■ Problem requirements ■
Reproduce every line in the material below that holds "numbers".

■ Given records ■
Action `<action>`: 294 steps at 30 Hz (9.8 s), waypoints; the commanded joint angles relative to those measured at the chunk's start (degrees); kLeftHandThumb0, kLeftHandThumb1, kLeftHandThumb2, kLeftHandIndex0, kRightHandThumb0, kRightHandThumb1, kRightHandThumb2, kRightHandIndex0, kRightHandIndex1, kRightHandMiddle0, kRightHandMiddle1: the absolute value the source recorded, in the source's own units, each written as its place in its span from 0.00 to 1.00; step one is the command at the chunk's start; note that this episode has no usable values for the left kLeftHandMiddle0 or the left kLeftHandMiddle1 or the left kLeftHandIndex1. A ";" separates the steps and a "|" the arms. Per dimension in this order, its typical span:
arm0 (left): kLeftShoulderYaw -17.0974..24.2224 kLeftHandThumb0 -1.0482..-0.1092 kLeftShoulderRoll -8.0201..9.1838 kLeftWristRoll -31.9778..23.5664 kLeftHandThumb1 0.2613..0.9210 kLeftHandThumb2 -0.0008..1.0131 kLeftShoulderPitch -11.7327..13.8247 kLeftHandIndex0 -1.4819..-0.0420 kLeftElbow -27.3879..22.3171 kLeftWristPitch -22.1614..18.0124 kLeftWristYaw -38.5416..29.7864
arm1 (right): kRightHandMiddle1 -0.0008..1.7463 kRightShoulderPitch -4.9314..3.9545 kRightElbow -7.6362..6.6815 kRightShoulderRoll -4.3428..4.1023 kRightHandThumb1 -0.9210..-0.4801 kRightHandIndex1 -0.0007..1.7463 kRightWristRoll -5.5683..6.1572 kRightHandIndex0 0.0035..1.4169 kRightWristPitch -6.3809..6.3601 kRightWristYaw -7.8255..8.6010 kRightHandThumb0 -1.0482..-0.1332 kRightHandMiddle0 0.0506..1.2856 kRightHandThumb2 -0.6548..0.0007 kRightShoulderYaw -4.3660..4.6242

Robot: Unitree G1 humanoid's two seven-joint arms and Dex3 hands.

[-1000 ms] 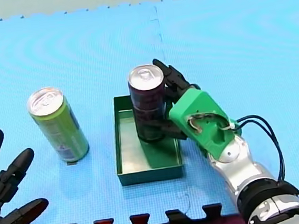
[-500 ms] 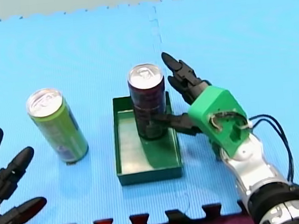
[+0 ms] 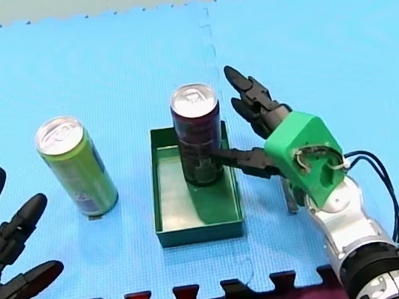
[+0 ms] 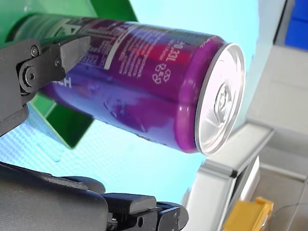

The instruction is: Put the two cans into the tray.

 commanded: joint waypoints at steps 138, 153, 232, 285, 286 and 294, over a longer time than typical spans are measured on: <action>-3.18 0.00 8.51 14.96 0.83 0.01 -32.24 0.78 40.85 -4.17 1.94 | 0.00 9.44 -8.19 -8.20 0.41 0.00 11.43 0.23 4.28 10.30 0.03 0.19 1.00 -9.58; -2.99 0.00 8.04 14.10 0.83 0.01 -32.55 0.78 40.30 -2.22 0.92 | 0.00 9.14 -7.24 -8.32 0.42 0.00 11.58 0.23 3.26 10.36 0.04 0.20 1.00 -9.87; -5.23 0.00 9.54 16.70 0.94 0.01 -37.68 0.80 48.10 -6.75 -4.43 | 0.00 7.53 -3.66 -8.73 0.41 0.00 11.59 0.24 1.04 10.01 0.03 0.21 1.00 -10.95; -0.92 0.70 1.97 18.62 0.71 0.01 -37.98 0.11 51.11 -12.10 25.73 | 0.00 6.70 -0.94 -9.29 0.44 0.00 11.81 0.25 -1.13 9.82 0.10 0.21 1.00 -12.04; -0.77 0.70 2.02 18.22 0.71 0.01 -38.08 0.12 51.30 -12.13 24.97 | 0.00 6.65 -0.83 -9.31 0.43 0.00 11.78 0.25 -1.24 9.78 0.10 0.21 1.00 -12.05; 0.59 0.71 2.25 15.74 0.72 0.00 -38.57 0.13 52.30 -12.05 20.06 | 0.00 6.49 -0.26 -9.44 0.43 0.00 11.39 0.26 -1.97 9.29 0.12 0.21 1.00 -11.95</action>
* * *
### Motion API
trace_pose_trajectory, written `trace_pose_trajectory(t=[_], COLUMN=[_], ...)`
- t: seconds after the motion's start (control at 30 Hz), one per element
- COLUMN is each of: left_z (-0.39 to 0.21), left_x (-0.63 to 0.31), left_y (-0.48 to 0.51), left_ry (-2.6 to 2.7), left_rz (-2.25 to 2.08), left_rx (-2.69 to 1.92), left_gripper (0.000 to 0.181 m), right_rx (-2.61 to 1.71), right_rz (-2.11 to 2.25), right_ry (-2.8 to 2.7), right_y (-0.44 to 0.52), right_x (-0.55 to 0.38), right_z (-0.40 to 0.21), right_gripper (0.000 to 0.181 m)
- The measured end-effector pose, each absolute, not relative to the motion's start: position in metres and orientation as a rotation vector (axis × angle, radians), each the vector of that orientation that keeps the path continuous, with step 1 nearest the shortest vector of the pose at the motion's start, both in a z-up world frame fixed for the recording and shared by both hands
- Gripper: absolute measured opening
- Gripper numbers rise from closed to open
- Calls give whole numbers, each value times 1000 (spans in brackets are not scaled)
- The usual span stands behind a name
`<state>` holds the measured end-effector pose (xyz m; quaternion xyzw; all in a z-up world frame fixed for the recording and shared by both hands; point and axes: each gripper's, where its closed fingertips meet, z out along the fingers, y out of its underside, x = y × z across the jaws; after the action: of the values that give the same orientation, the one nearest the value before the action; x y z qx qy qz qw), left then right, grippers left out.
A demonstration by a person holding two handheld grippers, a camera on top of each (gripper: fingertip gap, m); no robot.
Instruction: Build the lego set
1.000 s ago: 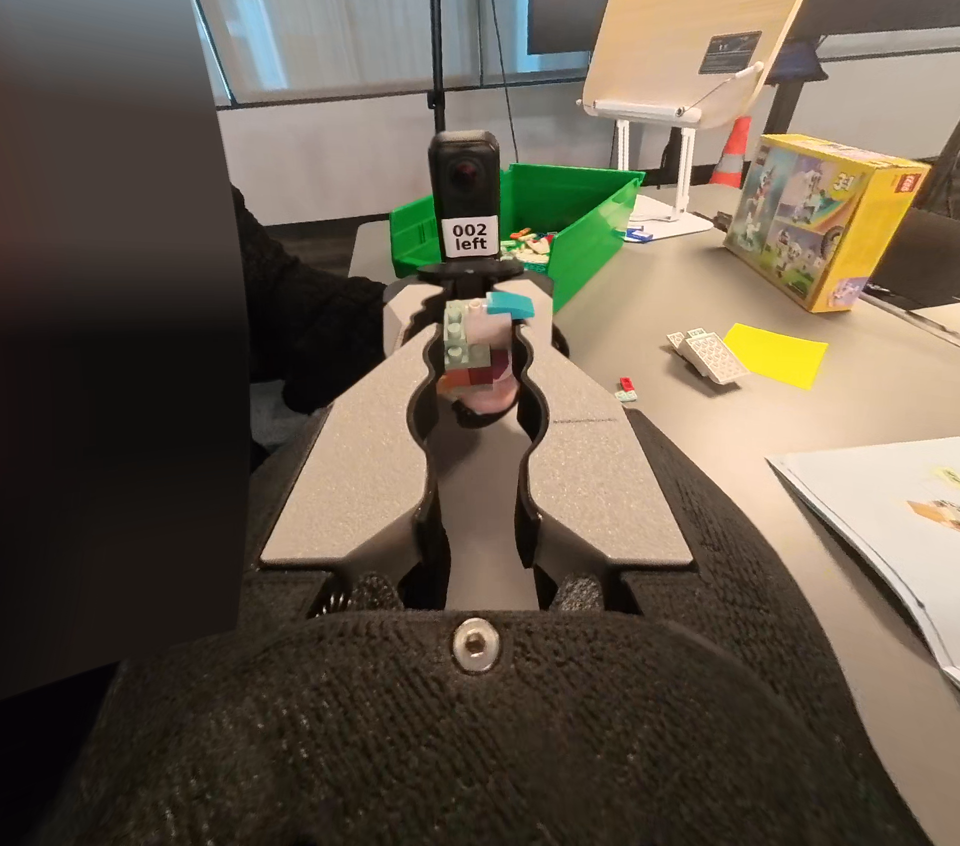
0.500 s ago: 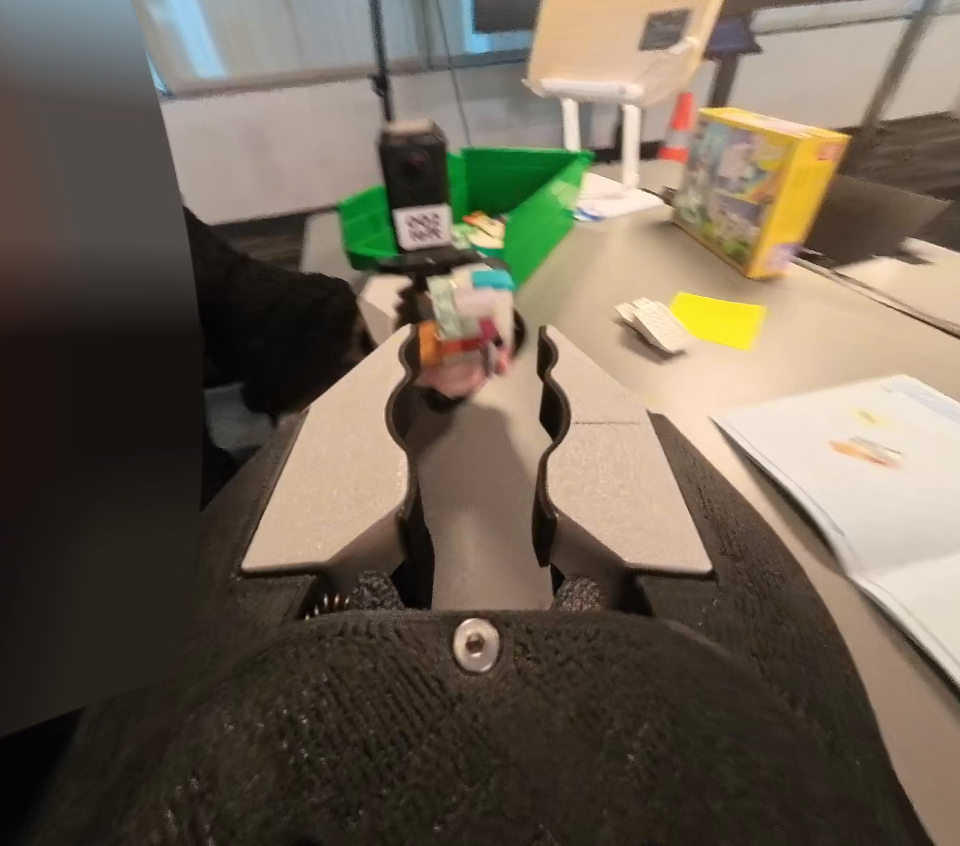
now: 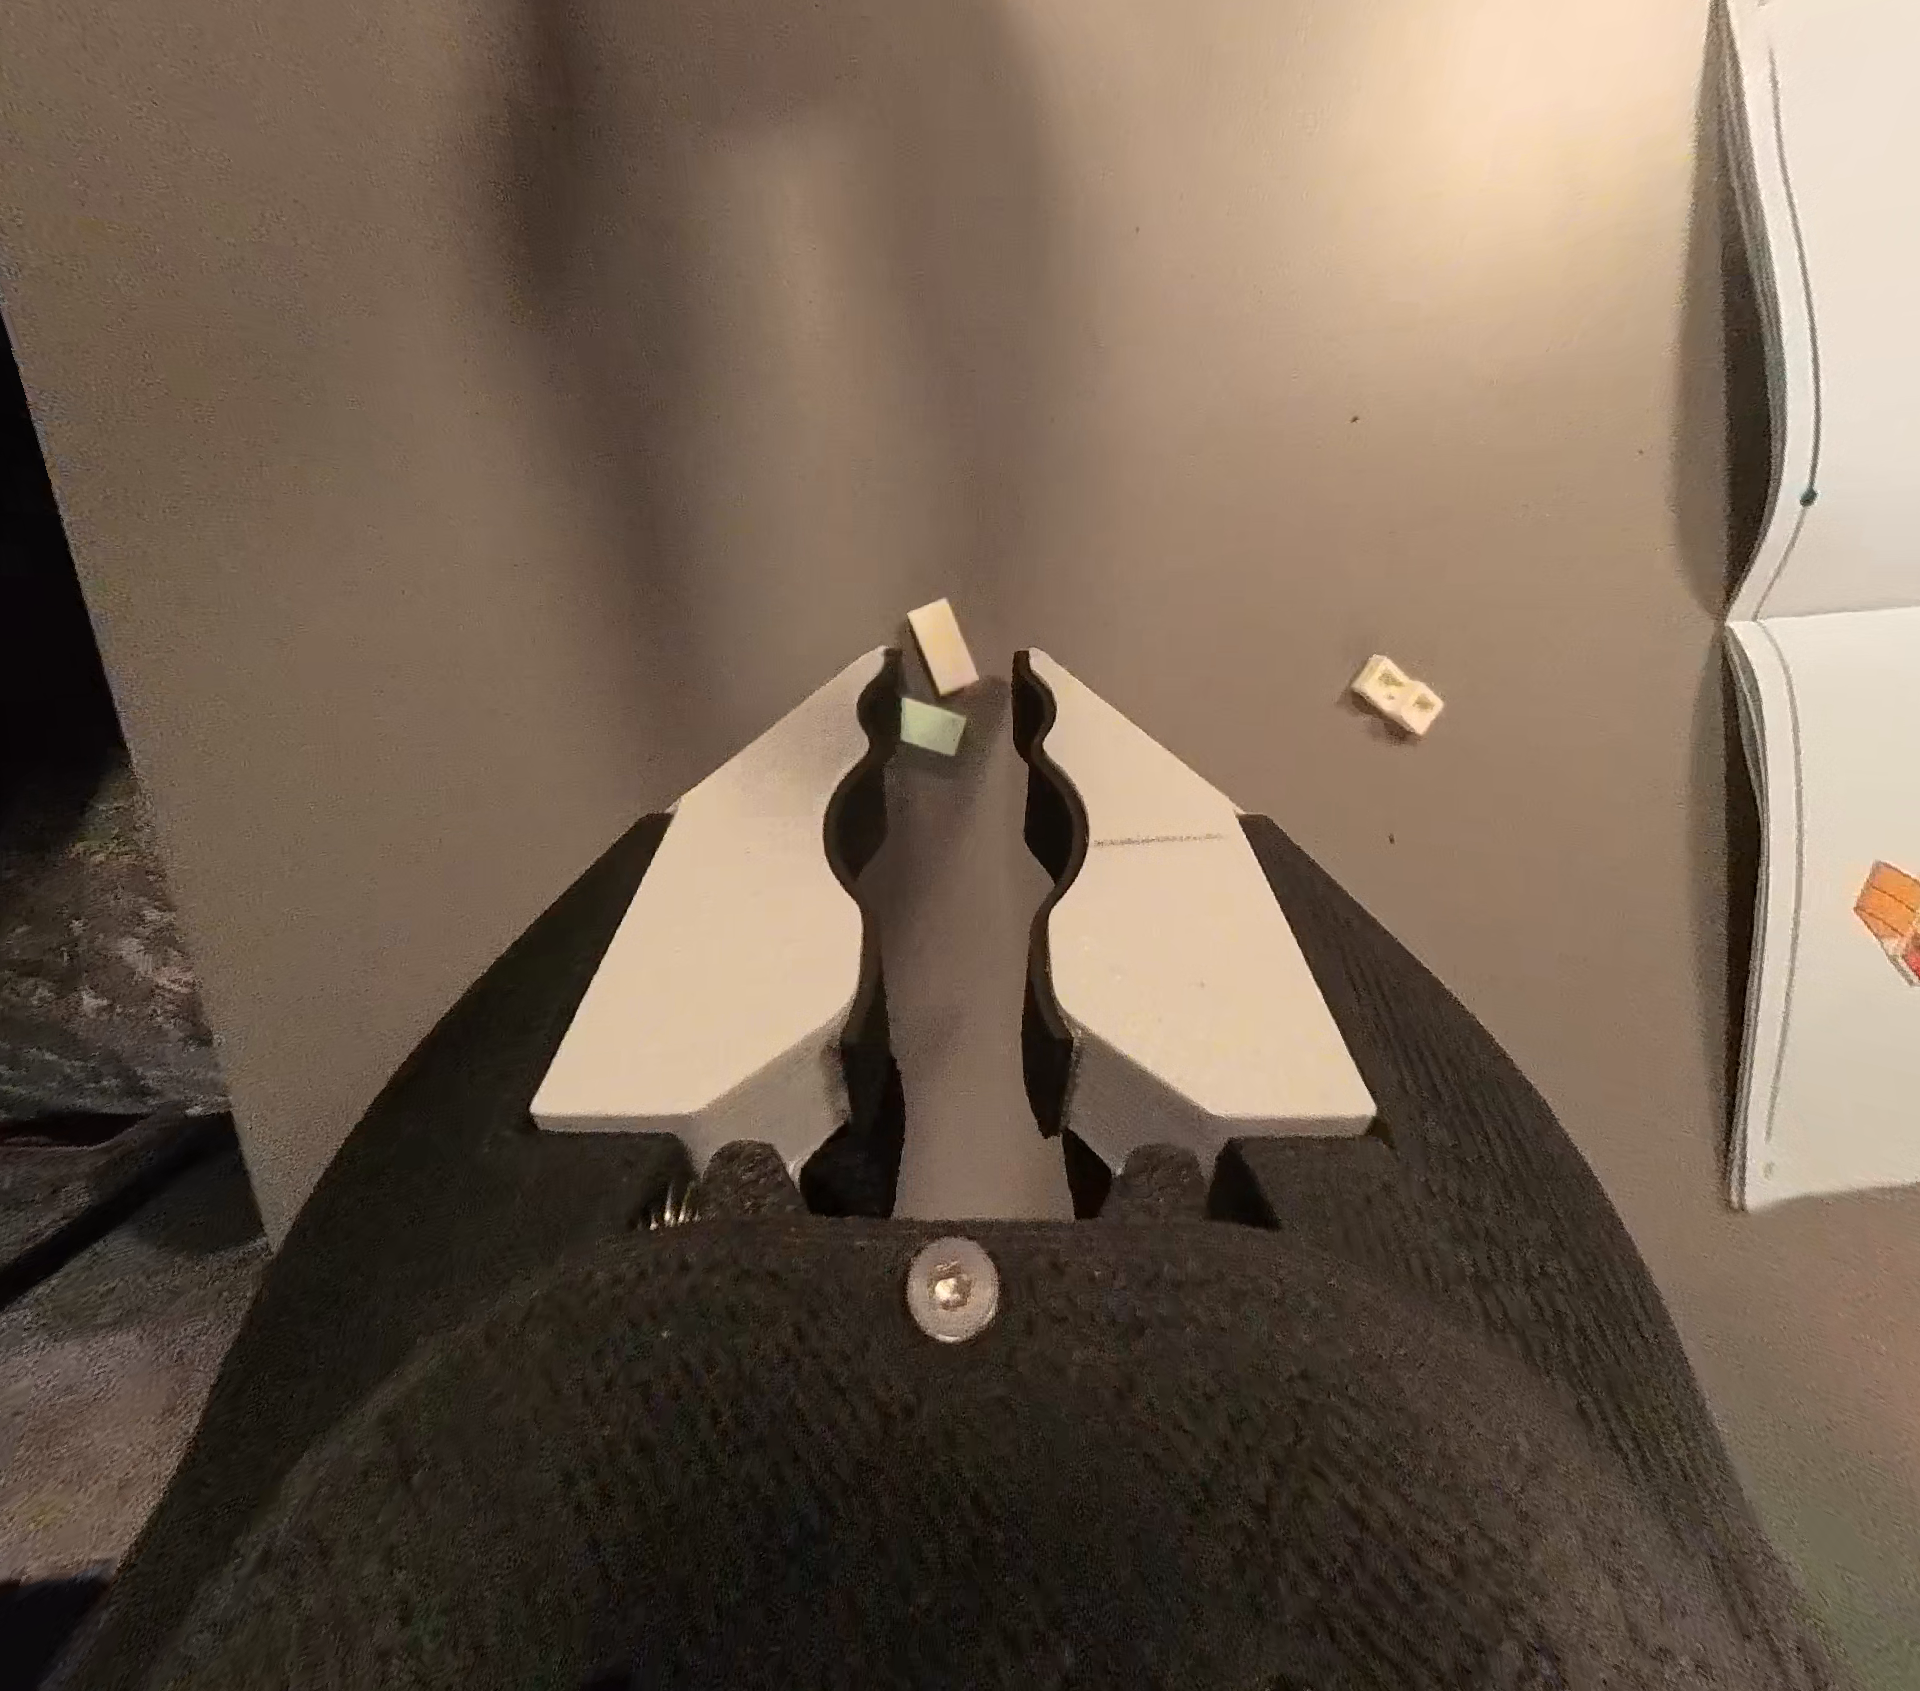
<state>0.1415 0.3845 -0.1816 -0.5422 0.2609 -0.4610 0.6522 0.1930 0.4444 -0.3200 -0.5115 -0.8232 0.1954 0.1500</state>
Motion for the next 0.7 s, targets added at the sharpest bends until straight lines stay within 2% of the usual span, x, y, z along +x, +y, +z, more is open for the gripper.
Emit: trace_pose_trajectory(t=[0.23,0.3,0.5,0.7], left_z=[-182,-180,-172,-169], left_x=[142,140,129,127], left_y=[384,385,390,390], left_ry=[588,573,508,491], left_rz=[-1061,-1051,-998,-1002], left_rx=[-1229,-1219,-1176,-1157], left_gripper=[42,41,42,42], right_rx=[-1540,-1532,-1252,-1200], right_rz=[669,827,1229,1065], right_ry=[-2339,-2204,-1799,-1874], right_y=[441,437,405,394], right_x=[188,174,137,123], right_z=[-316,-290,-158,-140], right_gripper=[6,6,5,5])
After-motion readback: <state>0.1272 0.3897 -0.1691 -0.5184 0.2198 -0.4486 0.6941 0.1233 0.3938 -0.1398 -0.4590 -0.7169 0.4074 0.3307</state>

■ The answer ■
- Gripper numbers rise from closed to open
- Calls give whole numbers, each value times 1000 (spans in brackets are not scaled)

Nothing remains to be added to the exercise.